Anderson’s recent movies have uniformly delivered on what we’ve come to expect from him by now: Isle of Dogs was a dryly funny animation; The French Dispatch, an alluring and fast-paced dive into newspaper journalism. Both worked, and were critically successful, but The French Dispatch’s dazzling freneticism made it easy to miss whatever heart it had. Asteroid City, a more languid film, moves at a pace that serves the sentimental touches of its story.

The year is 1955, and the setting is a desert town where industry experts, young science protégés, and their parents gather for a stargazing convention. Augie Steenbeck (Schwartzman) is a war photographer accompanying his brainiac son Woodrow (Jake Ryan) and three young daughters. Their mother (Robbie) died some time ago, which he’s been reluctant to tell them, but the truth pours out when their car breaks down on the side of the road.
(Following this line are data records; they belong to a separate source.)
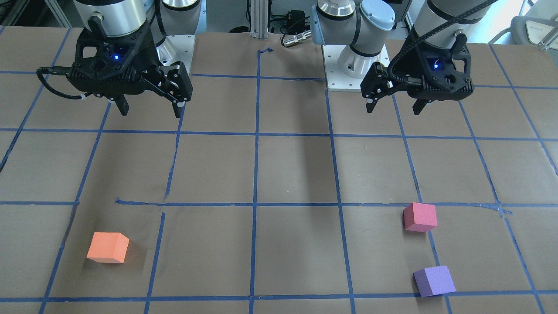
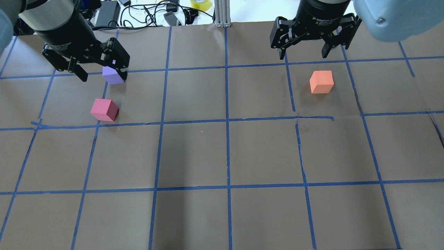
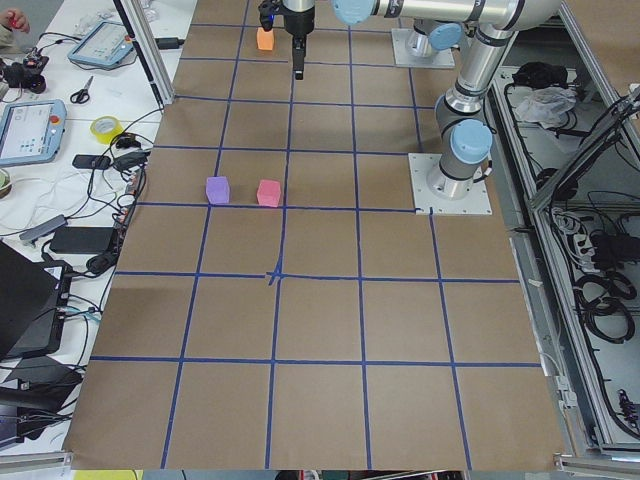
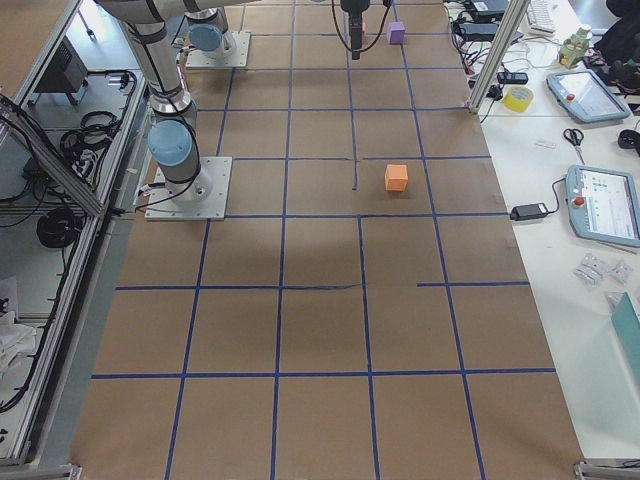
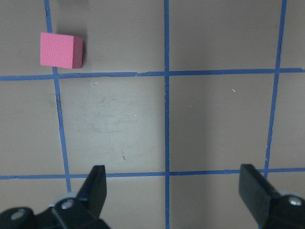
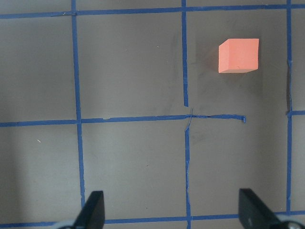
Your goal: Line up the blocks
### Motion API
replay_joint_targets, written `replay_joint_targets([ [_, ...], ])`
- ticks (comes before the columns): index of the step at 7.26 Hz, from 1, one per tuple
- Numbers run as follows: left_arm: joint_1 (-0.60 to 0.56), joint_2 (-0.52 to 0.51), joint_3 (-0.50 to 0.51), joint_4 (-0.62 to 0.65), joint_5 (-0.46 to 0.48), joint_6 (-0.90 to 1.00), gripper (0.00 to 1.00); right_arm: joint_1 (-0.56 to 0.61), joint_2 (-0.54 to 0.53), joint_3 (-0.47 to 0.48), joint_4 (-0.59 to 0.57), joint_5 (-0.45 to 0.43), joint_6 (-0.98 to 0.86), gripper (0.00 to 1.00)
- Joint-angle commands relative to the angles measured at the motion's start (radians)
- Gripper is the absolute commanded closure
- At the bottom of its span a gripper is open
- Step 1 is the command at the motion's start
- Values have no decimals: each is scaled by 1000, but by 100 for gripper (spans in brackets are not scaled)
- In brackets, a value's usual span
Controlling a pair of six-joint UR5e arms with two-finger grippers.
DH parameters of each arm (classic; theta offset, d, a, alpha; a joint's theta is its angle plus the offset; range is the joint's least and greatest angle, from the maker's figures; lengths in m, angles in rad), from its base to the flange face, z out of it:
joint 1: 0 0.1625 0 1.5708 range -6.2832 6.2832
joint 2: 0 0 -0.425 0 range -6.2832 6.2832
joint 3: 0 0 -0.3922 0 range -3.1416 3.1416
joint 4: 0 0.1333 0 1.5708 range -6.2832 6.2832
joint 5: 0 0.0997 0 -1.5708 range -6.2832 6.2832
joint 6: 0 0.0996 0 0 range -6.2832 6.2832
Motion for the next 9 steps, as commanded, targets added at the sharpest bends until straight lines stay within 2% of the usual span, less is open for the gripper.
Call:
replay_joint_targets([
  [1, -3, -11, 0, 0, -6, 0, 0, 1, 6, 11, -47, 1, -7, 0],
  [2, -5, -10, 0, 0, -6, 0, 0, -7, 47, 5, -82, -5, -1, 0],
  [4, -6, -13, -1, -2, 6, 12, 0, -95, 101, -3, -92, -3, -18, 0],
  [6, -6, -16, 4, 0, -8, 0, 0, -183, 167, 10, -109, -3, -117, 0],
  [7, -8, -18, 0, -2, -5, 1, 0, -194, 228, 11, -162, -6, -130, 0],
  [8, -6, -18, 10, 1, -8, 1, 0, -210, 293, 13, -196, -8, -195, 8],
  [9, -6, -16, 5, 0, 3, 20, 0, -243, 342, 11, -214, -3, -234, 8],
])
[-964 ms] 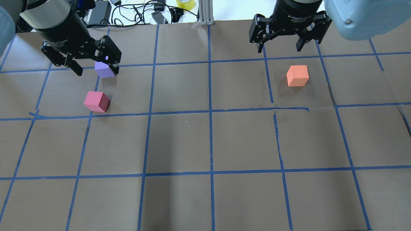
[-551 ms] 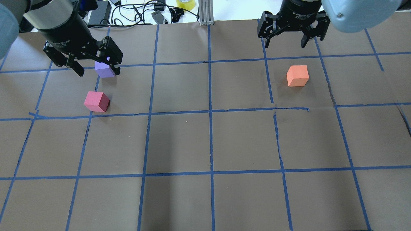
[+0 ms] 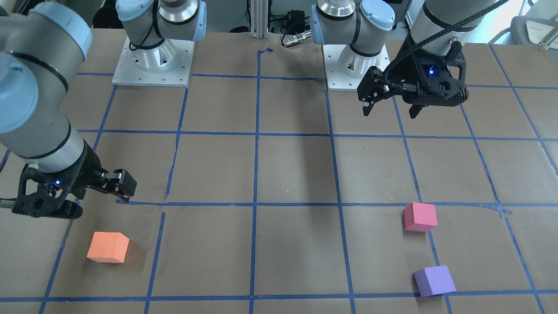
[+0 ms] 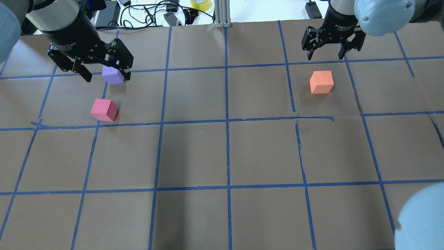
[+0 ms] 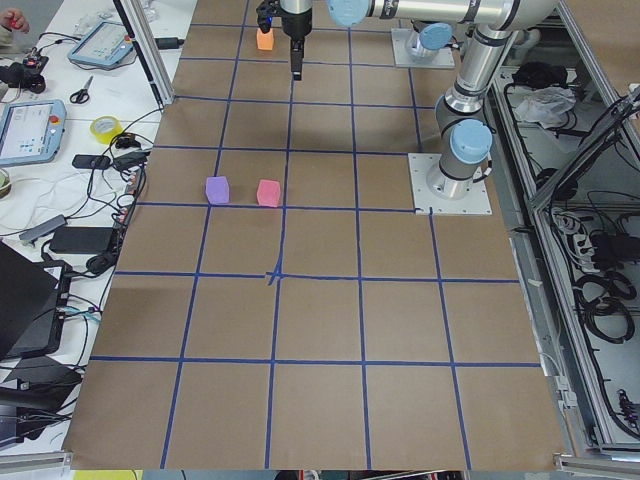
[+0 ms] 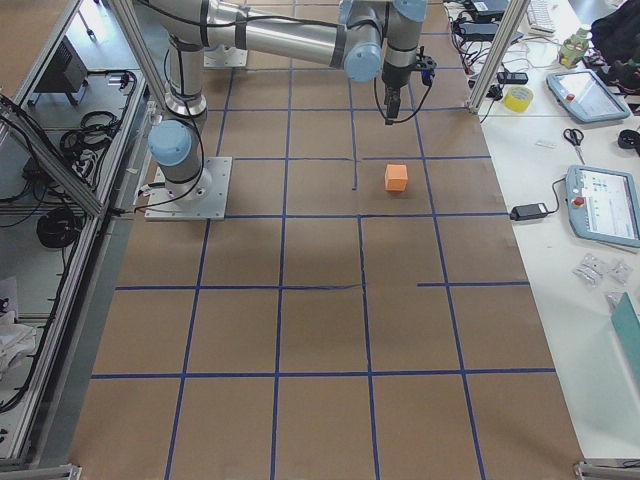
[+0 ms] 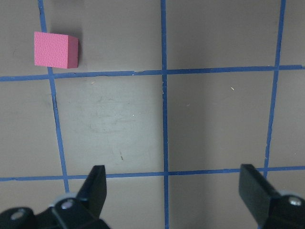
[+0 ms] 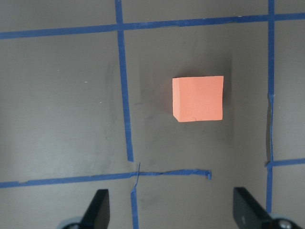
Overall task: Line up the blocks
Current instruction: 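Move the right gripper down over the orange cube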
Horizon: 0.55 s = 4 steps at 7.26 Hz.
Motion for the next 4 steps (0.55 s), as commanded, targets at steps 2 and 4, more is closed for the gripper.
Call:
replay_joint_targets([
  [2, 0, -1, -1, 0, -2, -2, 0, -46, 150, 2, -127, -2, -55, 7],
  [4, 0, -5, -1, 1, -4, -2, 0, -66, 238, 0, -230, 0, -85, 7],
])
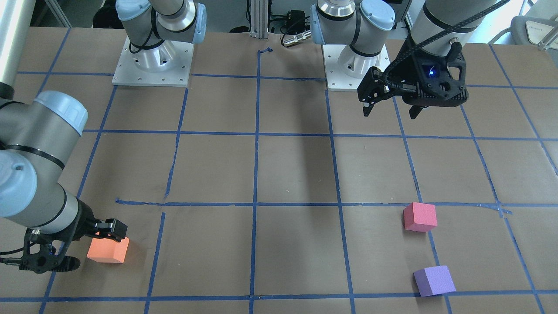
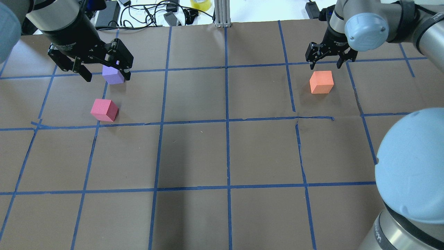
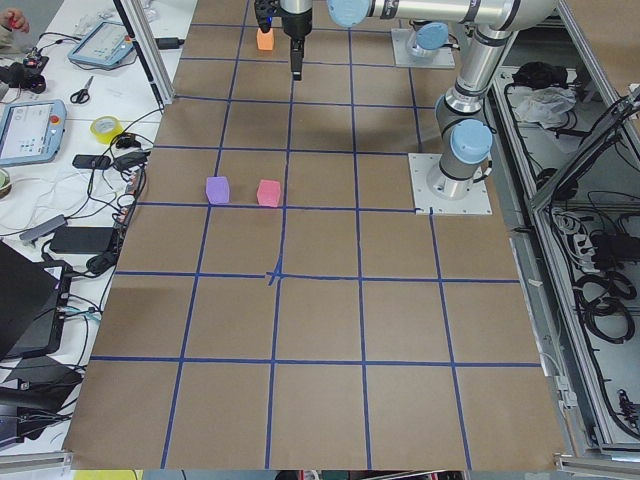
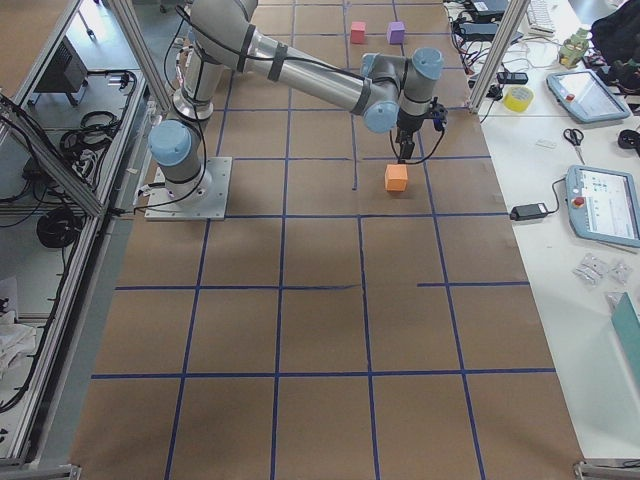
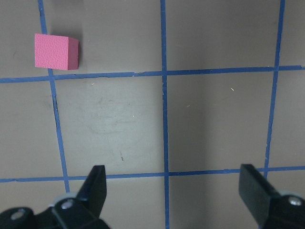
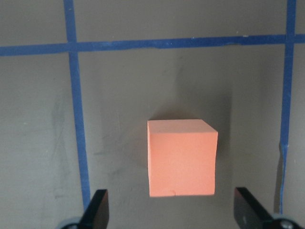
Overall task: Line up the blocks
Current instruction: 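Move the right gripper down over the orange cube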
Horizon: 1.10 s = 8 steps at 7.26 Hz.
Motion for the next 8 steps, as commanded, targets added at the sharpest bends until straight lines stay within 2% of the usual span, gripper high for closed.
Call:
replay_joint_targets([
  [1, 0, -7, 0, 8, -1, -4, 0, -11, 76, -1, -74, 3, -13, 7],
  [5, 0, -6, -2, 10, -1, -4, 0, -11, 108, 2, -77, -2, -43, 10],
  [8, 0, -6, -2, 27, 0, -6, 0, -11, 111, 2, -77, -5, -74, 27],
])
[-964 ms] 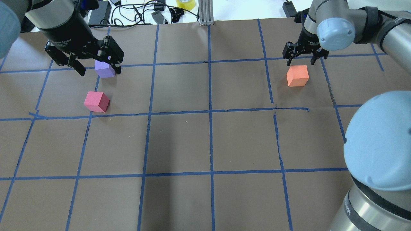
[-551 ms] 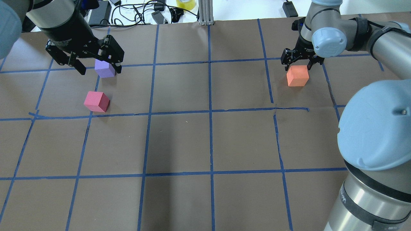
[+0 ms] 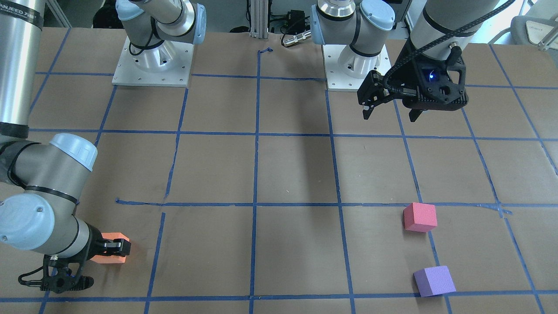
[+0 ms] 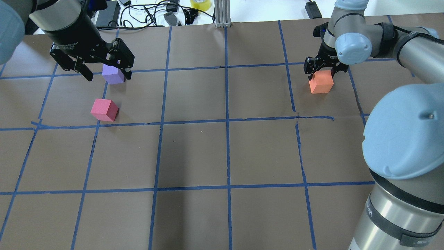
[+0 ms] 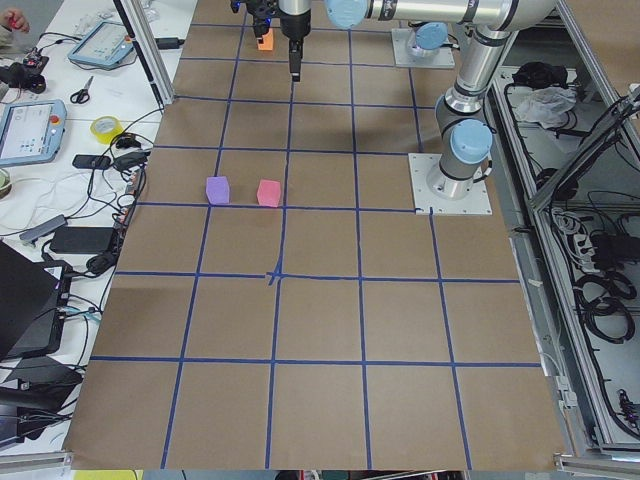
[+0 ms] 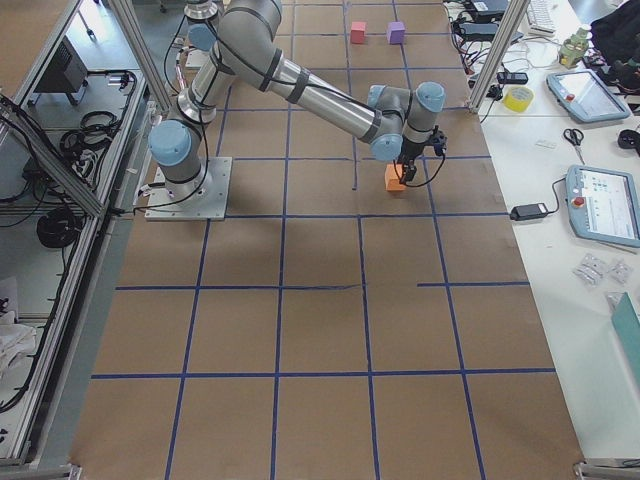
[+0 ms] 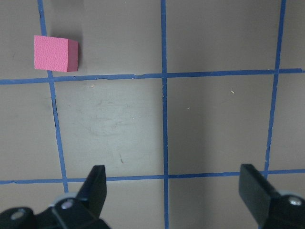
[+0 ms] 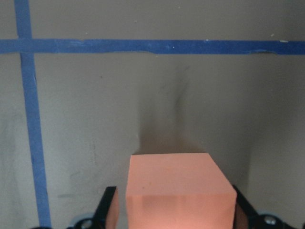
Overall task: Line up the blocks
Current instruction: 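Close the right gripper on the orange cube and lift it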
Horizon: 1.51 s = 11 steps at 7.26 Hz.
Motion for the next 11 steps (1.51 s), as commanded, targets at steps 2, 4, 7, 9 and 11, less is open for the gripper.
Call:
replay_joint_targets([
  [2, 0, 4, -2, 10, -1, 1, 0, -2, 5, 0, 1, -2, -16, 34],
  [4, 0, 3, -3, 10, 0, 1, 0, -2, 5, -1, 2, -2, -20, 44],
  [7, 0, 3, 0, 10, 2, 1, 0, -2, -5, -23, 6, 0, -19, 50],
  [9, 0, 4, -2, 10, 2, 1, 0, 1, 0, -58, 12, 3, -13, 51],
  [11, 5, 4, -2, 10, 3, 3, 0, 58, -5, -78, 20, 5, 57, 51],
])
Augie admits that his plan was to leave the kids with their grandfather (Hanks) and head off to process his grief alone.

Yet the cure to his sorrows turns out to be another parent at the convention, Midge Campbell (Johansson), a renowned Hollywood actor. Their simple lodgings are situated just across the way from each other, and so they converse from a distance, through their windows, in perfectly Andersonian frames. Sometimes they run lines together; on other occasions, Midge poses for Augie’s camera. 

What we are watching in these scenarios is actually a play called Asteroid City, the story and staging of which is the ur-subject of Anderson’s film. These poppy scenes in the desert, performed for an audience we do not see, make up the bulk of the action, while a handful of black-and-white interludes—narrated by Bryan Cranston (as “The Host”) and featuring Adrien Brody as the play’s director—describe how the production came to be. If this sounds convoluted, Anderson’s film unfolds at such a steady pace that following it isn’t a problem.

The romance between Augie and Midge may be Asteroid City’s emotional core, but those promised a sci-fi comedy will not be disappointed: The play’s overarching narrative charts the response from the convention’s attendees to a mysterious arrival. To say any more would spoil one of its most delightful surprises.

Layered as it is, Asteroid City feels a little more old-school for Anderson: visually arresting but with a grounded, charming, and considered script that confronts themes of parenthood and grief, as well as the transporting power of both stargazing and daydreaming. It is an easy film to love, and his best since The Grand Budapest Hotel.